A wie …Akkreditierung

Akkreditierung

Akkreditierungen von Studiengängen sind Prüfungen, die feststellen sollen, ob neue Studiengänge bestimmten Standards entsprechen. Diese werden seit der Einführung von Bachelor und Master durchgeführt. Dafür wurden speziell eingerichtete Agenturen gegründet. Diese Agenturen ersetzen die früher von den Wissenschaftsministerien geregelten Rahmenprüfungsordnungen. Die Akkreditierung kann als eine Qualitätssicherung der Studiengänge gesehen werden. Jedoch ist diese weder verpflichtend noch flächendeckend und hängt von der jeweiligen Akkreditierungsagentur ab. Nach dem aktuellen Stand (13.07.2015) sind bundesweit lediglich 48,9 Prozent der Studiengänge akkreditiert. Ob ein Studiengang akkreditiert ist oder nicht, muss also nichts über seine Qualität aussagen – Interessierte sollten sich in beiden Fällen ein eigenes Bild des Studiengangs machen.

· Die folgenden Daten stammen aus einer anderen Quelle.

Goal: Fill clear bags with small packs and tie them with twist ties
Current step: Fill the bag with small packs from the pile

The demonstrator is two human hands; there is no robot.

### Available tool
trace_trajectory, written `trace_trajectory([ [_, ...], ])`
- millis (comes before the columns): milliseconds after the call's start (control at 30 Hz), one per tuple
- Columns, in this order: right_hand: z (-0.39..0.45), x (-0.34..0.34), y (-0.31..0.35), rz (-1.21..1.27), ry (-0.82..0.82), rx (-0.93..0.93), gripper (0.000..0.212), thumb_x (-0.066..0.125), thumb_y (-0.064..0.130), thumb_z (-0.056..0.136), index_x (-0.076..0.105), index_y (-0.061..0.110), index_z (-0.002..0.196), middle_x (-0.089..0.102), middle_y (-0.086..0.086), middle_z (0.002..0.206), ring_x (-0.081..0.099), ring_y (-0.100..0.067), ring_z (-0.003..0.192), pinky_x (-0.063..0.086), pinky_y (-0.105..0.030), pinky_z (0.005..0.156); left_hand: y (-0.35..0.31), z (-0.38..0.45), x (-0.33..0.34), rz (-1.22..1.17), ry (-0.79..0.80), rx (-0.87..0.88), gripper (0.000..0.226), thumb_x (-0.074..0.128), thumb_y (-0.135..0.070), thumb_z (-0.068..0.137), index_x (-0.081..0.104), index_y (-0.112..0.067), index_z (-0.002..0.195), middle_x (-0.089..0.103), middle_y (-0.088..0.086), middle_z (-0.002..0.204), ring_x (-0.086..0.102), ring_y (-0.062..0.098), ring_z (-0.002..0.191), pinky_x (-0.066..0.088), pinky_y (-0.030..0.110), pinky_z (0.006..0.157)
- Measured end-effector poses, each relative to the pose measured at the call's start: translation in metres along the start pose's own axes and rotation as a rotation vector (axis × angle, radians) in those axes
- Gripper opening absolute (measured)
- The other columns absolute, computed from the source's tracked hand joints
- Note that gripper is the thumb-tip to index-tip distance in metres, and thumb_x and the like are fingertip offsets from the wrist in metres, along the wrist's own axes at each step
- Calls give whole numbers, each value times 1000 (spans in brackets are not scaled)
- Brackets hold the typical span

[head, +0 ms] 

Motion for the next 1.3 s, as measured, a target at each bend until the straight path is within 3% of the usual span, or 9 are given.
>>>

Parallel zur Akkreditierung von Studiengängen gibt es die sogenannte Systemakkreditierung. Hierbei untersuchen die Agenturen nicht mehr die jeweiligen Studiengänge, sondern das interne Qualitätssicherungssystem einer Hochschule. Da die Akkreditierung eines einzelnen Studiengangs (auch Programmakkreditierung genannt) oft lange dauert und teuer ist, haben sich Hochschulen und Politik darauf geeinigt, auf lange Sicht die Systemakkreditierung zu bevorzugen. Nach dem aktuellen Stand (06/2015) besitzen hierzulande 23 Hochschulen und ein Fachbereich eine Systemakkreditierung.